* Assigned task *
Throughout the records below, find each line holding "quilted" and copy it.

━━━ Dataset records ━━━

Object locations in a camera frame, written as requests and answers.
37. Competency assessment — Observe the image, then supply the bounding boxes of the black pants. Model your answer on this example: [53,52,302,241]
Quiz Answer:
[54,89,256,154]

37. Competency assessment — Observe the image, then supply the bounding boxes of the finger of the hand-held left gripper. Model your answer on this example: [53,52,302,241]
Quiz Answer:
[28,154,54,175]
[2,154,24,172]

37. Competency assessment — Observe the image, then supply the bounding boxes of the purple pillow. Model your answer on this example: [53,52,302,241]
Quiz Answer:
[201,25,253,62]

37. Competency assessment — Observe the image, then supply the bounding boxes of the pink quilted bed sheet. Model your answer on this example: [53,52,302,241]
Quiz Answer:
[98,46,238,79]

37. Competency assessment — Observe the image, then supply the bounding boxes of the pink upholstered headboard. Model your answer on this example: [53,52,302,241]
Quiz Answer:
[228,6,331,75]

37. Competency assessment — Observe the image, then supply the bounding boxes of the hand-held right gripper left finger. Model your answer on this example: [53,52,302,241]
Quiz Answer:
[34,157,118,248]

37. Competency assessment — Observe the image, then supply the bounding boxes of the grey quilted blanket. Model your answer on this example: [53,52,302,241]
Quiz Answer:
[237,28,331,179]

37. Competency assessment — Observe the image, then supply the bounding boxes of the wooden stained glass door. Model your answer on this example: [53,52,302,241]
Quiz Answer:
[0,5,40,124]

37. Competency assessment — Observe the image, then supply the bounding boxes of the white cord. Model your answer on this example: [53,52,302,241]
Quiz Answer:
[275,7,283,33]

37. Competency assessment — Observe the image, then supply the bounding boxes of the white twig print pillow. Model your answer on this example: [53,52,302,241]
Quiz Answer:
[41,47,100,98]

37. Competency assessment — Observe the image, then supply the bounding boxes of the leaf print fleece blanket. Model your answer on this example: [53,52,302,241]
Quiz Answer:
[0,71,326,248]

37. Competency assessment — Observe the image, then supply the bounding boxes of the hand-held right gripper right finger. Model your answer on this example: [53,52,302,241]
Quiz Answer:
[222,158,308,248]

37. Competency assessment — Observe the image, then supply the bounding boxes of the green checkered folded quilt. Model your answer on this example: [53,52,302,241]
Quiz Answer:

━━━
━━━ Dataset records ━━━

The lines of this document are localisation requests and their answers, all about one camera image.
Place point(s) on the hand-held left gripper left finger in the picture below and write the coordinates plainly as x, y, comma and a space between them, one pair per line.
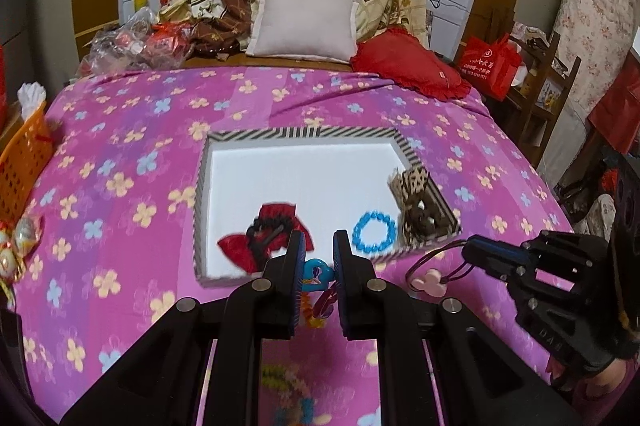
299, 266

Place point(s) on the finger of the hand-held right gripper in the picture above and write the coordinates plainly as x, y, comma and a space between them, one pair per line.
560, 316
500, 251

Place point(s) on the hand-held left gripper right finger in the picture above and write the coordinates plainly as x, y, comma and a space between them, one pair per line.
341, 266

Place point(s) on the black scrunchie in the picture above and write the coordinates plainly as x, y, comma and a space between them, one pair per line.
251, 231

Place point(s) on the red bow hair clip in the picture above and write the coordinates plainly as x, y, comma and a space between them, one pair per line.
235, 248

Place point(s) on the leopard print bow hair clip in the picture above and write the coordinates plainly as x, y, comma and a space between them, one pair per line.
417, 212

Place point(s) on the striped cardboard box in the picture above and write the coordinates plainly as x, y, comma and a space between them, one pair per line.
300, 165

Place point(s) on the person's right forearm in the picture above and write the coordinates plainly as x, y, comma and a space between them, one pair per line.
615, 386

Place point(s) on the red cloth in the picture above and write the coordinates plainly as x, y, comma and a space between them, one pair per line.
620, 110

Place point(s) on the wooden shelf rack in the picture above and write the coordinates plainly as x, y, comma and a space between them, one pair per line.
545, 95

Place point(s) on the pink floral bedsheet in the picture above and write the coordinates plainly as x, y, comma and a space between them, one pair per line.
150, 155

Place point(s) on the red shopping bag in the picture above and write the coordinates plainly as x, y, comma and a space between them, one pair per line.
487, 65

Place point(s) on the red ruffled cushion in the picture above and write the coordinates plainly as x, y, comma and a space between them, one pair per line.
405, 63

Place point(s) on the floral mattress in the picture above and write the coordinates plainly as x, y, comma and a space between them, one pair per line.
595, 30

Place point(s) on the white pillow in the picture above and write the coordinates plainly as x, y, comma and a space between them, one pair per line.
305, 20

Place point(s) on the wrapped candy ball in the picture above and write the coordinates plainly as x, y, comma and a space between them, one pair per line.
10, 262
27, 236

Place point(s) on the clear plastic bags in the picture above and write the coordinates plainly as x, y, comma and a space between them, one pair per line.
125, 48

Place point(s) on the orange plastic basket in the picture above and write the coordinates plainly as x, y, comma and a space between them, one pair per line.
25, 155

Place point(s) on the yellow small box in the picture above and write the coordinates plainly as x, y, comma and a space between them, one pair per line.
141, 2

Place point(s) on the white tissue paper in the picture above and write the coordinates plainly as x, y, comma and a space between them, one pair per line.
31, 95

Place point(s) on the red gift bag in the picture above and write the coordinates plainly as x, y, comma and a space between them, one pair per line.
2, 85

━━━
━━━ Dataset records ━━━

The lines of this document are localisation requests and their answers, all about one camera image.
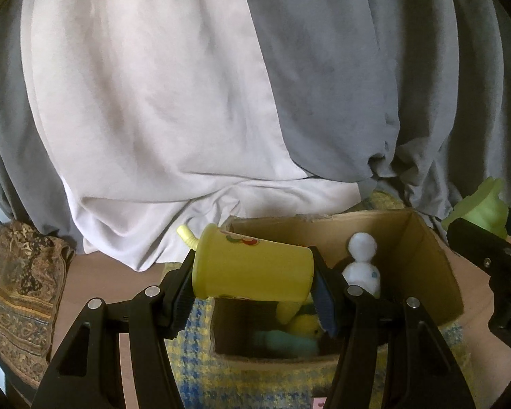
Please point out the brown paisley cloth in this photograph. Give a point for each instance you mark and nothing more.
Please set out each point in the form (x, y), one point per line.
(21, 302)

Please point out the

━━━

* Response box *
37. Competency assessment — Observe the image, then supply the bounding boxes of the pink quilted bed sheet. Model your answer on this example: [53,52,302,241]
37. Competency assessment — Observe the image, then supply the bounding boxes of the grey quilted blanket. Model your answer on this example: [53,52,302,241]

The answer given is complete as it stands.